At the time of protocol development, it was recognized that the complexity of the protocol was such that some issues, including medication combinations, might generate safety concerns. 2 The ACCORD trial—like all appropriately designed large clinical trials—has a data safety and monitoring board. The ACCORD data safety and monitoring board is composed of people with extensive experience in the conduct and analysis of clinical trials. Among its roles are ongoing evaluation of the conduct of the trial (to ensure adherence to the protocol), determination of whether the trial has achieved efficacy outcomes (based on predetermined stopping rules), and judgments as to whether there are any safety concerns. The board may request any analyses it deems necessary for the safe conduct of the trial. The board meets regularly and reports regularly to the National Heart, Lung, and Blood Institute (NHLBI) project office.
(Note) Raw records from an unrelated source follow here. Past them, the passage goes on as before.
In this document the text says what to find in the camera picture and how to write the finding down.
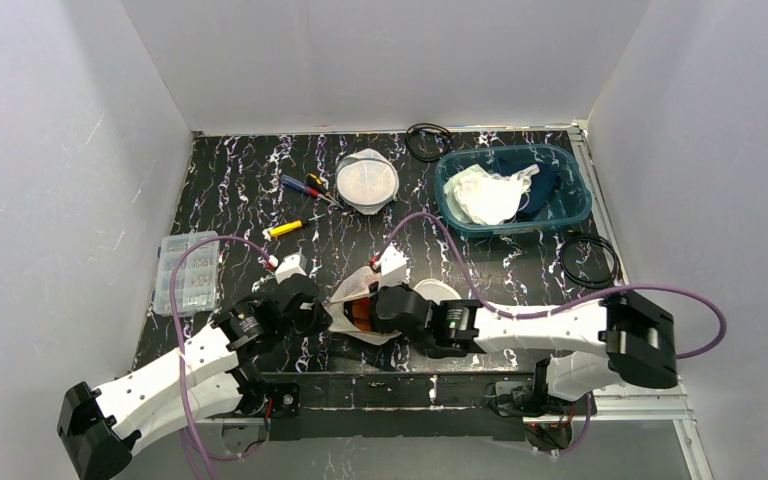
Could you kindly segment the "orange bra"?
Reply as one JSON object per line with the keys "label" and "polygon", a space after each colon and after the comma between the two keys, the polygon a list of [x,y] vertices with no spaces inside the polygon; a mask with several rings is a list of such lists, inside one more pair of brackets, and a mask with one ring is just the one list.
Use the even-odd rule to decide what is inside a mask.
{"label": "orange bra", "polygon": [[362,298],[351,301],[347,307],[346,315],[350,322],[359,330],[365,332],[372,331],[369,298]]}

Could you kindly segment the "white mesh bag tan trim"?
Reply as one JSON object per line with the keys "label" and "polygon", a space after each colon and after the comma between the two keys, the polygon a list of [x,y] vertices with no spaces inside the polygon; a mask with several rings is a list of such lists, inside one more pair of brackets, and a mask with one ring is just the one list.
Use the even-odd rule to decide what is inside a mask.
{"label": "white mesh bag tan trim", "polygon": [[[370,287],[380,279],[380,273],[375,273],[369,266],[363,266],[338,286],[324,306],[332,318],[330,332],[349,335],[375,346],[383,345],[402,335],[399,330],[392,333],[373,330],[369,317]],[[414,290],[426,300],[435,303],[462,298],[453,287],[436,279],[421,280],[414,286]]]}

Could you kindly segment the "white mesh bag blue trim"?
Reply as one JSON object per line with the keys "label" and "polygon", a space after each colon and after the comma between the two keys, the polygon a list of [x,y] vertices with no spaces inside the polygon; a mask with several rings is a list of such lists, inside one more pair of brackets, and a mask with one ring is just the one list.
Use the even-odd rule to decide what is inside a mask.
{"label": "white mesh bag blue trim", "polygon": [[363,215],[375,215],[395,200],[400,186],[393,163],[374,149],[343,157],[335,172],[340,198]]}

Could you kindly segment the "white bra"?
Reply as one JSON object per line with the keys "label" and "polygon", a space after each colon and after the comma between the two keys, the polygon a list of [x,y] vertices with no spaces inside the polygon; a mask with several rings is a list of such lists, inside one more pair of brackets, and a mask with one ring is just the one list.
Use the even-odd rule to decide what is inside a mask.
{"label": "white bra", "polygon": [[529,173],[504,177],[472,165],[451,177],[443,187],[452,216],[467,224],[494,226],[515,217]]}

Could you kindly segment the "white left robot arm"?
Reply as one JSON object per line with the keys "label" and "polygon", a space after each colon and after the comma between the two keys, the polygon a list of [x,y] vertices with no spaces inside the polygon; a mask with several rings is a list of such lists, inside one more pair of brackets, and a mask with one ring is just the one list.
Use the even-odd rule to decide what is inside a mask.
{"label": "white left robot arm", "polygon": [[279,403],[254,359],[289,332],[330,323],[316,282],[293,274],[217,314],[183,348],[97,387],[64,395],[57,435],[81,479],[111,479],[154,441],[204,418],[263,413]]}

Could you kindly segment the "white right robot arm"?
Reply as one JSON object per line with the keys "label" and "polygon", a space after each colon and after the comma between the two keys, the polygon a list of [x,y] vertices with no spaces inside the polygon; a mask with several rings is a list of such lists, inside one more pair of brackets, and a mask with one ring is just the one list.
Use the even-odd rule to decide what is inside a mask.
{"label": "white right robot arm", "polygon": [[673,317],[633,291],[505,313],[476,299],[435,302],[399,285],[372,296],[369,319],[377,333],[412,337],[430,358],[513,349],[562,352],[537,362],[531,385],[489,401],[502,416],[561,413],[594,390],[620,382],[649,389],[678,383]]}

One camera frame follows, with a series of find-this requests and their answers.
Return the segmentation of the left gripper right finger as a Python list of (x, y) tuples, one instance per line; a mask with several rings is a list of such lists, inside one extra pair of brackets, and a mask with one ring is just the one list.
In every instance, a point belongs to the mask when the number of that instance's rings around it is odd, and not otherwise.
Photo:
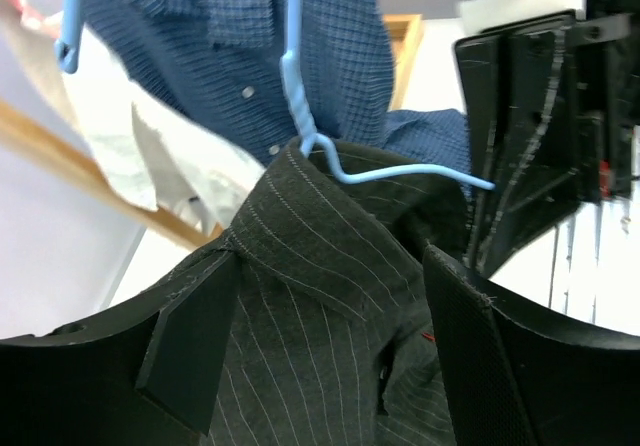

The ACCORD data safety and monitoring board has been very attentive to issues that may have been of concern during the course of the trial. Most notably, when the report by Drs. Nissen and Wolski about rosiglitazone (Avandia) was published, 3 the board requested interim analyses of the ACCORD data for their review. It reported that rosiglitazone use in the ACCORD trial was not associated with a risk of increased cardiovascular events or death. The fact that they recommended to the NHLBI that the intensive glucose arm be closed early also attests to their care in ensuring the integrity of the ACCORD trial and the safety of each study participant.
Although the details of the board’s discussions are not made available to investigators (or to the public), I am quite certain that the concern about the combination of PPAR alpha and gamma agonists is on their radar screen. And in the absence of safety concerns from the ACCORD data safety and monitoring board, it would be inappropriate to report any analyses to address the question raised by Dr. Najman prior to the closure of the lipid arm in ACCORD.
Dr. Drake raises a question for which there is no easy answer. We do not know how much weight gain actually contributes to coronary heart disease risk and mortality in a group of patients whose risk factors are otherwise well treated. Weight gain is clearly associated with increasing blood pressure, more adverse lipid profiles, and probably increased nontraditional risk markers, including high-sensitivity C-reactive protein and plasminogen activator inhibitor-1. The former risk factors can be treated with additional medication, and the effects of the latter are uncertain. Thus the writer raises an excellent question, but one that does not readily lend itself to a clearly quantifiable answer for “how much weight gain is too much?”